◆ Task details
Your answer should contain only the lines from the top of the data below down through the one with "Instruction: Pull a", transcribed exactly and without pictures; please include nothing more.

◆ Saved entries
------------------------

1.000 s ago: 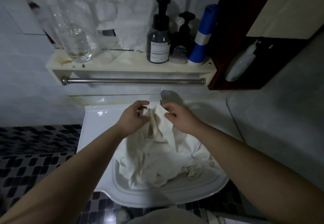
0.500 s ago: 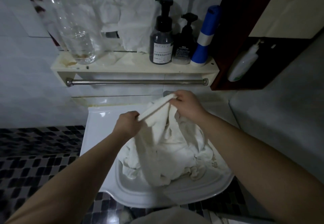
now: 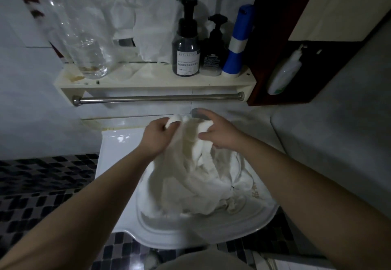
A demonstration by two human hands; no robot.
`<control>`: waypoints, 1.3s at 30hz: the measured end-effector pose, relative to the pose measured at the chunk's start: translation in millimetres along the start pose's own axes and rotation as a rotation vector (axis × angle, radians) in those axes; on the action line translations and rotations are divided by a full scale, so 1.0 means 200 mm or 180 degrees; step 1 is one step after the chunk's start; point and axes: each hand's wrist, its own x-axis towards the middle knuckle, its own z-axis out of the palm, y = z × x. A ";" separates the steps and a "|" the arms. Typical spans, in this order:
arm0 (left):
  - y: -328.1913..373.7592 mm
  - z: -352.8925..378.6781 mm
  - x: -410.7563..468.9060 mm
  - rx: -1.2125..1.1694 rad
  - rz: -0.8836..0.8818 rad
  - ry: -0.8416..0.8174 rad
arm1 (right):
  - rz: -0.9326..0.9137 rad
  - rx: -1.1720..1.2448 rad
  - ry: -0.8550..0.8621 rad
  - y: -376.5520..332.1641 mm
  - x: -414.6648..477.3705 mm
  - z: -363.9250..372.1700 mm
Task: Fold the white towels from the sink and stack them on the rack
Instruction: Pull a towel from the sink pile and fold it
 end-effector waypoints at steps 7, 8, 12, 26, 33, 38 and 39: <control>0.11 0.04 0.02 0.1588 0.1283 -0.0348 | -0.0347 -0.1096 0.0609 -0.07 0.04 0.02; 0.08 0.02 0.02 0.1907 0.1079 -0.0455 | -0.0217 -0.1101 0.0749 -0.04 0.04 -0.02; -0.10 -0.07 -0.02 0.1978 0.0023 -0.0478 | 0.0333 -0.1000 0.1388 0.05 0.08 -0.16; 0.20 -0.04 -0.09 -0.1167 -0.0008 -0.1275 | 0.0431 0.1103 0.0822 0.05 -0.01 -0.05; 0.28 0.09 -0.10 -0.0778 0.0778 -0.1489 | 0.0341 0.1962 0.0872 0.02 -0.18 -0.01; 0.26 0.17 -0.11 0.0129 0.1843 -0.0787 | 0.0323 0.2361 0.1018 0.06 -0.29 0.02; 0.26 0.18 -0.11 0.0062 0.1839 -0.0746 | 0.0328 0.2430 0.1035 0.06 -0.31 0.03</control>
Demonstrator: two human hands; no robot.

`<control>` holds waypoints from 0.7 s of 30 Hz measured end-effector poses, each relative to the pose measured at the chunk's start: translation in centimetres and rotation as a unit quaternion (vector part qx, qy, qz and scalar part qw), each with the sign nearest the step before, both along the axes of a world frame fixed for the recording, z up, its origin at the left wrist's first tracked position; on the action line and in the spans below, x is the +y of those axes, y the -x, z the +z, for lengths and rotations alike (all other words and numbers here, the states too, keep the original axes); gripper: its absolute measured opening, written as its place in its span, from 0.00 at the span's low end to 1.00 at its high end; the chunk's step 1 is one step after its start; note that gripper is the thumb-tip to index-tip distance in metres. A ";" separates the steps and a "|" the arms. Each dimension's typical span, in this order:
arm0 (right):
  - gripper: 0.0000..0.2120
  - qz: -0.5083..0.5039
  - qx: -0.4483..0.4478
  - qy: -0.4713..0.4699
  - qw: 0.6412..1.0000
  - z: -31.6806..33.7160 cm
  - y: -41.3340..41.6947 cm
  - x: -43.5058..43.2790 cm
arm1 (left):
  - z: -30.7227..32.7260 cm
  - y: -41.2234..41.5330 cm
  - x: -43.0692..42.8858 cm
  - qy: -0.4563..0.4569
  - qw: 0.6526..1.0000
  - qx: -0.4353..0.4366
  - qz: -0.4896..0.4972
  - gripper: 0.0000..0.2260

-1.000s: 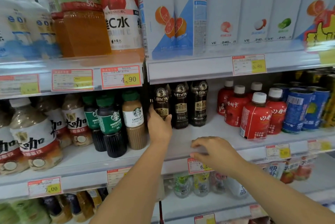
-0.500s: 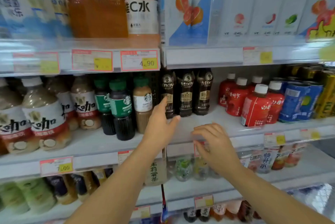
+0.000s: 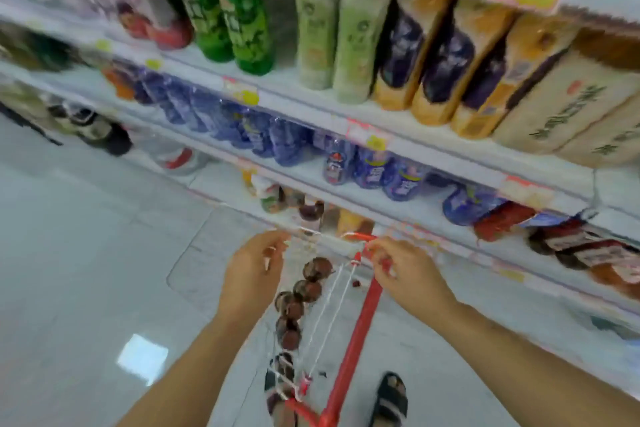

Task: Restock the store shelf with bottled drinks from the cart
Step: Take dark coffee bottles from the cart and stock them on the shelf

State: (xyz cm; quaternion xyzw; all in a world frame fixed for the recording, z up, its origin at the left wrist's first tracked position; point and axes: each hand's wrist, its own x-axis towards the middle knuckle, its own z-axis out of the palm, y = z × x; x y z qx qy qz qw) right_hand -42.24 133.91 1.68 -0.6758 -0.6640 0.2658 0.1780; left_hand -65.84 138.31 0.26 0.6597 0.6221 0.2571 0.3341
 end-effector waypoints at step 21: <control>0.19 0.245 -0.229 0.305 0.891 -28.4 12.2 6.5 | -28.7 4.2 -1.9 0.209 0.897 0.223 -0.320 0.23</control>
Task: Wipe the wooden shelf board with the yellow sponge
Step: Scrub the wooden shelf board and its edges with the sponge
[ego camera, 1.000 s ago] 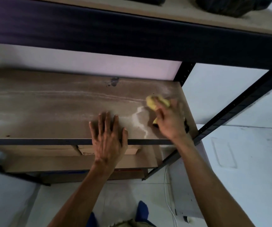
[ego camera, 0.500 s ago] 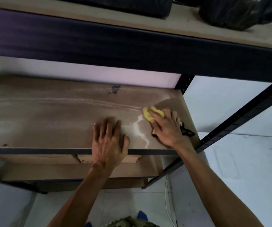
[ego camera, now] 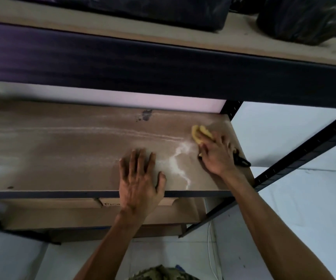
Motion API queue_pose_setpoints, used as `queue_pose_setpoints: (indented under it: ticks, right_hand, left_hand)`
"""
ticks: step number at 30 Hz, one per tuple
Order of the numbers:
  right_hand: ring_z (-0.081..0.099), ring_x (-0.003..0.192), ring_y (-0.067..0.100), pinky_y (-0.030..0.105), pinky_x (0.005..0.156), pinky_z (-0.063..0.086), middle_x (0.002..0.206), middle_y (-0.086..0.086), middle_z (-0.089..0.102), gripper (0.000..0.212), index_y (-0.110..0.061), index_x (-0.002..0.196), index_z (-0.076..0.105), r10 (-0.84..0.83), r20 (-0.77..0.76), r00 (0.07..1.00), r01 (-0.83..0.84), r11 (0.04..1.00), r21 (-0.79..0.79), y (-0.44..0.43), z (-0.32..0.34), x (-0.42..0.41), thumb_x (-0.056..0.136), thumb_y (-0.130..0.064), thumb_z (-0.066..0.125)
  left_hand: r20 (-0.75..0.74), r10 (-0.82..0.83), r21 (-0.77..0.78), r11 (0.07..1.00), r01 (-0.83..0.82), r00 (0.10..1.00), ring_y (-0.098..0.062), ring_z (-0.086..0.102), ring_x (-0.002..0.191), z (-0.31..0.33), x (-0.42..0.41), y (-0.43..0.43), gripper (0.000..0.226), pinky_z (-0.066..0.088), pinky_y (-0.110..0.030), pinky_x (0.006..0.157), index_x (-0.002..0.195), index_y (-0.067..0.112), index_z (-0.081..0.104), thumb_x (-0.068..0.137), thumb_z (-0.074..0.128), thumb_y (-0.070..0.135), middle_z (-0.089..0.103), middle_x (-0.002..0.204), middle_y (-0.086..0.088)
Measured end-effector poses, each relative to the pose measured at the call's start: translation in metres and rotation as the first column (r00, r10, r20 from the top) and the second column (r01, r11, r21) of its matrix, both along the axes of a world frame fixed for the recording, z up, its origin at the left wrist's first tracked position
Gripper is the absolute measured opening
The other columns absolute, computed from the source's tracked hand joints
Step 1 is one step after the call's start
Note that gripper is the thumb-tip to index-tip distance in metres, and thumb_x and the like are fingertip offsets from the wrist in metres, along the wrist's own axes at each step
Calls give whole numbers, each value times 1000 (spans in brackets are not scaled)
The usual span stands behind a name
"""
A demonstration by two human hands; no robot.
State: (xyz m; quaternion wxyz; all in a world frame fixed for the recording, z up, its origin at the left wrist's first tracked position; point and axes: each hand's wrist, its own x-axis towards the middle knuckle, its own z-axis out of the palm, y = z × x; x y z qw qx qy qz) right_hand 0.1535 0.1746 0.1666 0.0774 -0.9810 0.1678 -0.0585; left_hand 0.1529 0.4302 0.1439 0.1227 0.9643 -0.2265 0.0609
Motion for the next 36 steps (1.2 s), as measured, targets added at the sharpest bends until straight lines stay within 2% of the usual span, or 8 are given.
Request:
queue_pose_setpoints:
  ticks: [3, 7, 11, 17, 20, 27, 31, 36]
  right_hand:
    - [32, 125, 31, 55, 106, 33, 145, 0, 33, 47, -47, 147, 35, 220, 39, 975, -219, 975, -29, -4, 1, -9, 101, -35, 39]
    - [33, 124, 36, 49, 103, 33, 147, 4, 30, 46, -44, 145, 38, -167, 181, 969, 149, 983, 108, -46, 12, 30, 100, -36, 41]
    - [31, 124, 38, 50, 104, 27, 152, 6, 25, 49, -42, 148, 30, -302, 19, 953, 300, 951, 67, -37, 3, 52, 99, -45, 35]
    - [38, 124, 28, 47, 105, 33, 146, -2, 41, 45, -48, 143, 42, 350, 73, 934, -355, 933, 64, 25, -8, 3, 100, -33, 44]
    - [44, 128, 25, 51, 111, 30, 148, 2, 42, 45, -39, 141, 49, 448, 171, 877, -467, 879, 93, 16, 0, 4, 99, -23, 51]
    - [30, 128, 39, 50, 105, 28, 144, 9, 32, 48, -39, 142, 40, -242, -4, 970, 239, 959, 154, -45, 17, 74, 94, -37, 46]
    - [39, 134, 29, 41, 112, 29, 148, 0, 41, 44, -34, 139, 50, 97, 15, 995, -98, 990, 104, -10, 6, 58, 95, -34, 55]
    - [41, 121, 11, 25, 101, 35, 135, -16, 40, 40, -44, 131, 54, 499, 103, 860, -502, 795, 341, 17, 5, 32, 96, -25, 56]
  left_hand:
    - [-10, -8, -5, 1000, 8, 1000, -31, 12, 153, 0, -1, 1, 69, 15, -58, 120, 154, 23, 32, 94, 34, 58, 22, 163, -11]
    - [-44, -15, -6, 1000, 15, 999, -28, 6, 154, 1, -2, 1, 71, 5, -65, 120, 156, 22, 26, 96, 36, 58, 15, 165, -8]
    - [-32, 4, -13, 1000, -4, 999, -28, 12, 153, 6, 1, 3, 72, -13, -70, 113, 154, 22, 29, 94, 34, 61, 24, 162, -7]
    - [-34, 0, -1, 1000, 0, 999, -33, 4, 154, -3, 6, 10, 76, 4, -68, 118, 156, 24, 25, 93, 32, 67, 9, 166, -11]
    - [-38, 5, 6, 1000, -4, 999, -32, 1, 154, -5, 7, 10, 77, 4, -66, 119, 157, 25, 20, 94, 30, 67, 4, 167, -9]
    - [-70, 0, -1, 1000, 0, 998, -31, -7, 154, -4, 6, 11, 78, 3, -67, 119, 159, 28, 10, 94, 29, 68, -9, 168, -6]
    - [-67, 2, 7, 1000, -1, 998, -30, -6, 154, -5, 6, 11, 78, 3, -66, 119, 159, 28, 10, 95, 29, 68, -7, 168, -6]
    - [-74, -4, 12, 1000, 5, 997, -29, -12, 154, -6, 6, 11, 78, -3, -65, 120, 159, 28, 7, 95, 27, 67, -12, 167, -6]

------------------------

◆ Your response
1.000 s ago: 
0.500 s ago: 
now: 
A demonstration by two human hands; no robot.
`<control>`: waypoints, 1.3s at 30hz: the measured end-effector pose, relative to the pose measured at the chunk's start: translation in millimetres along the start pose's own axes and rotation as a rotation vector (axis × angle, radians) in those axes; on the action line translations and rotations are divided by a full scale, so 1.0 means 200 mm or 180 degrees; step 1 is one step after the chunk's start; point and axes: each hand's wrist, its own x-axis towards the middle knuckle, its own z-axis out of the palm, y = z × x. A ";" separates the steps and a "|" the arms. Typical spans, in this order:
arm0 (left):
  - y: -328.1913..373.7592 mm
  - z: -352.8925..378.6781 mm
  - x: -410.7563..468.9060 mm
  - rx: -1.2125..1.1694 rad
  - rz: -0.8836..0.8818 rad
  - ry: -0.8416..0.8174 rad
arm1 (right):
  - rz: -0.9326..0.9137 rad
  - rx: -1.1720..1.2448 rad
  - ry: -0.8550..0.8621 rad
  - y: -376.5520..332.1641 mm
  - x: -414.6648..477.3705 mm
  - z: -363.9250..372.1700 mm
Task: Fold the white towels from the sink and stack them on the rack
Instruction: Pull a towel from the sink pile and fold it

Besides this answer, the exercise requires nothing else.